While grid parity garners most of the attention, the breakthrough of residential solar and mini-grid systems in the developing world may prove a more transformative event for the future of PV. What role can BTU play in this?
The PV industry is changing rapidly. China, Taiwan, Korea and India have grown to become major manufacturers of both cells and modules, taking the place of some European manufacturers. Many traditional European manufacturers now have production facilities in Asia. These new manufacturing regions will become major consumers of PV. China and India are already investing in huge solar farms but rural areas in particular will benefit greatly from small, non-grid related installations. BTU has been a major supplier to the PV industries in China and India for many years. Korea is becoming a key market for us; we are supporting markets in many of the countries which are pioneering mini-grid and non-grid residential installations.
What changes do you think 2011 will bring to the PV industry?

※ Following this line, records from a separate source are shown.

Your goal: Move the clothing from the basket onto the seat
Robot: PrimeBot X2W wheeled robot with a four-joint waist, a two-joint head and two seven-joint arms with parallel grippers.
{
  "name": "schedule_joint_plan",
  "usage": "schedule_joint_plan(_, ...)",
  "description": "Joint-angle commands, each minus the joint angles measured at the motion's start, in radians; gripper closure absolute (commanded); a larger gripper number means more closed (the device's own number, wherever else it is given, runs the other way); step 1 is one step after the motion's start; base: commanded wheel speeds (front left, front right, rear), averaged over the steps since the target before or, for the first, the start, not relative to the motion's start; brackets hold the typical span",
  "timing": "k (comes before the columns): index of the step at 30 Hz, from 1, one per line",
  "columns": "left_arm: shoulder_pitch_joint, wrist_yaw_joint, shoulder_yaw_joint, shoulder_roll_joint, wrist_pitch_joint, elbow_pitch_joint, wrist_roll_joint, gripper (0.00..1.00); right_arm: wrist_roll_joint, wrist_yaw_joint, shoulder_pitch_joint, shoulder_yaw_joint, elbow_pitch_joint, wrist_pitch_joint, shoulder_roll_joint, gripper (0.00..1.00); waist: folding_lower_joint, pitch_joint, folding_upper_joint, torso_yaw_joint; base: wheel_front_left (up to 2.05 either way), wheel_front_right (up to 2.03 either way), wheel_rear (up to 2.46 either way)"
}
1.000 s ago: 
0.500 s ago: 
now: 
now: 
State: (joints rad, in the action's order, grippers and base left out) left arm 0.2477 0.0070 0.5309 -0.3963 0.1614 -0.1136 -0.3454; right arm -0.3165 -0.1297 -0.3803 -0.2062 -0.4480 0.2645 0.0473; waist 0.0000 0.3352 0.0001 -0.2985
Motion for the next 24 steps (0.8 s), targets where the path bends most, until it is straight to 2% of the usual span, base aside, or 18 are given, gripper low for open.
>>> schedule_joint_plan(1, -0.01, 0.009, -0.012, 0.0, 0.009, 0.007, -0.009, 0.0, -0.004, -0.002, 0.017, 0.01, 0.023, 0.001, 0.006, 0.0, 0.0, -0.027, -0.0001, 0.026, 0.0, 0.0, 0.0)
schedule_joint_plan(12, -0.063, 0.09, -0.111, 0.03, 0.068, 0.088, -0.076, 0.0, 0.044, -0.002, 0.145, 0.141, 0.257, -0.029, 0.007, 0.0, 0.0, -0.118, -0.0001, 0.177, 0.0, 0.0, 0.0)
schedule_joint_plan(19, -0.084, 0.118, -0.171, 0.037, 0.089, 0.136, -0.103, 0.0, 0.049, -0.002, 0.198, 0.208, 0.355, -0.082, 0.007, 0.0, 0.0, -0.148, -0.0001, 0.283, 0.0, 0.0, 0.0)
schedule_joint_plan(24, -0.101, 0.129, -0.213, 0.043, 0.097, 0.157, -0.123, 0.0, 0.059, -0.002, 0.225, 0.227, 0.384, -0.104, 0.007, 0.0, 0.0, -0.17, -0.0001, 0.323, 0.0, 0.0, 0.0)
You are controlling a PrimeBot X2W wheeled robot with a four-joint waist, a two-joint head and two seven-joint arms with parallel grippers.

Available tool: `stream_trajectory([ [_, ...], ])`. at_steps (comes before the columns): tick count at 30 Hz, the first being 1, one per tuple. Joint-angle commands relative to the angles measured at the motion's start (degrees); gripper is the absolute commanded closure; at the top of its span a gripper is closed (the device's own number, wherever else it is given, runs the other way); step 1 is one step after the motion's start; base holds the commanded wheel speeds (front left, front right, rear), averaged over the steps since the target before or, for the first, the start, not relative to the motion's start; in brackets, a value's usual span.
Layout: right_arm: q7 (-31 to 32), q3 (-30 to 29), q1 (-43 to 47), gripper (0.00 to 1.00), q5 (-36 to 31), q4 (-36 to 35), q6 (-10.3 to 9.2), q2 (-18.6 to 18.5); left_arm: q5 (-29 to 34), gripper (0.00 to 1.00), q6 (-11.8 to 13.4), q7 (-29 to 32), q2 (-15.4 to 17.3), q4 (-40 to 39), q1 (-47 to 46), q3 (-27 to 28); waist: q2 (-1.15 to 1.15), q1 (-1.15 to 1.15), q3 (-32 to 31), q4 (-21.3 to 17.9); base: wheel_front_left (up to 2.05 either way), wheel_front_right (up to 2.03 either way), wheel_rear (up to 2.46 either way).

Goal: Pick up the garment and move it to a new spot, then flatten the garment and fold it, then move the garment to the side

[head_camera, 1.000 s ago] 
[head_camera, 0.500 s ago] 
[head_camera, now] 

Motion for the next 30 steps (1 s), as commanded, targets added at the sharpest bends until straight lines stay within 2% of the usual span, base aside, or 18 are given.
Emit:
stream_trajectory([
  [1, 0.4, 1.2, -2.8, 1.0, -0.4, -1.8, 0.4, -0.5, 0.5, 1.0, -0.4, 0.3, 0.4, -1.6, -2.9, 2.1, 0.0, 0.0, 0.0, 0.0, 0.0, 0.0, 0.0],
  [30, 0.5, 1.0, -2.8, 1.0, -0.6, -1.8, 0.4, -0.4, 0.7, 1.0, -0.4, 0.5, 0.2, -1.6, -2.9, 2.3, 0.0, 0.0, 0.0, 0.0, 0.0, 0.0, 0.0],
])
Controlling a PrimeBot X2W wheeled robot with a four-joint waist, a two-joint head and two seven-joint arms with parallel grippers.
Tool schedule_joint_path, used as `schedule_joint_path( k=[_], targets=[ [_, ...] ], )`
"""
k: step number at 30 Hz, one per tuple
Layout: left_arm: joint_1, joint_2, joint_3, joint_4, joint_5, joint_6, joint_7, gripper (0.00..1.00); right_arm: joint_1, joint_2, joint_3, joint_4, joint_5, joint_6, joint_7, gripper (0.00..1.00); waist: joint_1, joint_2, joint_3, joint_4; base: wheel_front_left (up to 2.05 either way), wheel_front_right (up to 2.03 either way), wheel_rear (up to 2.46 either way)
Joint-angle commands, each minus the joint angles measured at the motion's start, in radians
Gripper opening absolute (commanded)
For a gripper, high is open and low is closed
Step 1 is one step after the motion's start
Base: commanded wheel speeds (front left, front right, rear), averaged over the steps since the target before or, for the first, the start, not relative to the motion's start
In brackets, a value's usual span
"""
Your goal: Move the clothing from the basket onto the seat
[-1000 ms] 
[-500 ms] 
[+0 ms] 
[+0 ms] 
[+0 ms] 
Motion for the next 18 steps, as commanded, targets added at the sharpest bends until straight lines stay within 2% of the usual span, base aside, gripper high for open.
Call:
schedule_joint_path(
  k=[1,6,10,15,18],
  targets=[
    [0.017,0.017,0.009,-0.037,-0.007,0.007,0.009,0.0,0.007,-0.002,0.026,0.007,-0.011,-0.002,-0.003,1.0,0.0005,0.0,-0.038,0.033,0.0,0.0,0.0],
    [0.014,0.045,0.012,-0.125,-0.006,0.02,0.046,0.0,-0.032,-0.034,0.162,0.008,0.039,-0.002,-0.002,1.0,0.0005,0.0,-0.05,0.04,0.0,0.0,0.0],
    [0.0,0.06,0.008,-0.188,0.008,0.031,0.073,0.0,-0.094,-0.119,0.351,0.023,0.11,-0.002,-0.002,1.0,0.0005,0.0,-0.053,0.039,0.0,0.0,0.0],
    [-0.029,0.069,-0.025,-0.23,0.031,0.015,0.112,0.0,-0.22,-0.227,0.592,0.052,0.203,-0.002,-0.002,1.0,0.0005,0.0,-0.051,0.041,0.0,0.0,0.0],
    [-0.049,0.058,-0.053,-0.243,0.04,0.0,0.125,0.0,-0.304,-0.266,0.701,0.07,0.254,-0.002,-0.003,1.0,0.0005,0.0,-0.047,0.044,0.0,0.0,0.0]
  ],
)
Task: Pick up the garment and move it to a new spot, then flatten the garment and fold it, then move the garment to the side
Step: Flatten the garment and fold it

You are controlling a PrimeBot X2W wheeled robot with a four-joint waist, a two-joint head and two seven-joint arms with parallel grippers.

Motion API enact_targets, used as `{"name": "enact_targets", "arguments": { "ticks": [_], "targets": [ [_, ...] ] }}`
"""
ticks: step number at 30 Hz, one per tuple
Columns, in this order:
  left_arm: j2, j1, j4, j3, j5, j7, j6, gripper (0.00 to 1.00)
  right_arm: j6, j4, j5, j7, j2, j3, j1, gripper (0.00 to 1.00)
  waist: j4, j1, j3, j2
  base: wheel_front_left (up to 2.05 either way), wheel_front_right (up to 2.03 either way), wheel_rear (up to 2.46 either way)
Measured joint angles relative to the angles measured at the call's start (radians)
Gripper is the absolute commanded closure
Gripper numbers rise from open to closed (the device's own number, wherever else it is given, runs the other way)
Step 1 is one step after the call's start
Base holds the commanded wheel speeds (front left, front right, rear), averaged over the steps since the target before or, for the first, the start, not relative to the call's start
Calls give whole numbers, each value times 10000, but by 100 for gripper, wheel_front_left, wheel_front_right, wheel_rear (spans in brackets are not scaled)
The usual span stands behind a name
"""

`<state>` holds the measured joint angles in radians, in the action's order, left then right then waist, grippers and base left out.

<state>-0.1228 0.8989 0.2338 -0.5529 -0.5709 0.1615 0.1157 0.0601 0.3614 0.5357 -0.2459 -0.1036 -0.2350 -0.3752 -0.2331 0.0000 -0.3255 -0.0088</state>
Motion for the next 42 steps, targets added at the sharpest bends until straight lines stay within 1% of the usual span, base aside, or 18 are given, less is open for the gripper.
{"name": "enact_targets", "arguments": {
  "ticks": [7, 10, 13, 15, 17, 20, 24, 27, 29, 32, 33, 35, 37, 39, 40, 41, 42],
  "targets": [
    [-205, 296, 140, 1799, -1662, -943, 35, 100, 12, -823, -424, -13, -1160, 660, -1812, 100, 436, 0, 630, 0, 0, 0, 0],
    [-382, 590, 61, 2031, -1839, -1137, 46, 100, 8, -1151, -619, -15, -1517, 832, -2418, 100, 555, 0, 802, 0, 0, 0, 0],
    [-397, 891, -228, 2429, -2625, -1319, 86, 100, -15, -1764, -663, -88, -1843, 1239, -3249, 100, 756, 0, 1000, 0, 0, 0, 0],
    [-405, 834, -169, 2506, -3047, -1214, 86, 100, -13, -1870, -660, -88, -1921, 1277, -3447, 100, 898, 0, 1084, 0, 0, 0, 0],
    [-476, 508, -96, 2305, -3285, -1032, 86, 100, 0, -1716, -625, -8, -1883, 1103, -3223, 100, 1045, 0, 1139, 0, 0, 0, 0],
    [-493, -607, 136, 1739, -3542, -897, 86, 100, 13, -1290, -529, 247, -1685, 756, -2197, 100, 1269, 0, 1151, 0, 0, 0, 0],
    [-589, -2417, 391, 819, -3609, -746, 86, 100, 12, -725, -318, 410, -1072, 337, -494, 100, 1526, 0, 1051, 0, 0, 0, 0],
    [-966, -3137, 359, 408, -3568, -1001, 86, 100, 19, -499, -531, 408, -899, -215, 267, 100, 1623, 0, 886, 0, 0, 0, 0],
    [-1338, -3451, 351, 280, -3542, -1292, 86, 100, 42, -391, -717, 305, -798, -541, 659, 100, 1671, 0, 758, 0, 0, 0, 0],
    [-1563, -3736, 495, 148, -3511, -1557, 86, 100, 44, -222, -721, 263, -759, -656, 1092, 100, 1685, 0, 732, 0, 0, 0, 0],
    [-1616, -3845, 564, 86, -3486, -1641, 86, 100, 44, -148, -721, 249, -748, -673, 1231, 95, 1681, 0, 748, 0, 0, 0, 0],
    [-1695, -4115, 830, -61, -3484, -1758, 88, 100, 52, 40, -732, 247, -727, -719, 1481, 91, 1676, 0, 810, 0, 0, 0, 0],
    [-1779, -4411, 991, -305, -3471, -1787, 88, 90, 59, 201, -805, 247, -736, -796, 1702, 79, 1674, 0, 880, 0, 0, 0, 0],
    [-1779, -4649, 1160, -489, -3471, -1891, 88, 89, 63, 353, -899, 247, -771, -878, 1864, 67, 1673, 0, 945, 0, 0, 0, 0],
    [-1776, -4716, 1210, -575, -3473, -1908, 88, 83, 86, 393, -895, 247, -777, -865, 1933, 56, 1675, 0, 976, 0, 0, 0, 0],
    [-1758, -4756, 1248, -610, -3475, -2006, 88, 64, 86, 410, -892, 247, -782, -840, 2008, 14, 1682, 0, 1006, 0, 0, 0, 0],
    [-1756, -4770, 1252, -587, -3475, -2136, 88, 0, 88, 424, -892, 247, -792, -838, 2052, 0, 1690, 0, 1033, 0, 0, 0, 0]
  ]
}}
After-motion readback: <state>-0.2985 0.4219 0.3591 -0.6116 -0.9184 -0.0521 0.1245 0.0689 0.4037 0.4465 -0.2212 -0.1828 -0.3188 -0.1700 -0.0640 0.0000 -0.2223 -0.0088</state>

There is real growth potential for the PV industry in 2011. A potential to begin to return to the meteoric growth rates seen a few years ago. New markets are appearing in Europe as countries which have not provided PV installation incentives in the past now introduce Feed in Tariffs. India and China will become more important as consumers of PV. China in particular will continue to grow its market share as a supplier of cells and modules. In crystal silicon High Efficiency Cells will become more of a focus. I think that manufacturers with an interest in both crystal silicon and thin film will probably be more focused on crystal silicon in the short term.
What can we expect from BTU Europe in the coming year?
2010 saw our sales in PV related equipment outstrip our Electronics Assembly Business for the first time. BTU will build on this success in 2011, developing new partnerships and working closely with our customers to deliver what they need to be successful. Our product portfolio is strong; we will expand and develop these products in the coming year.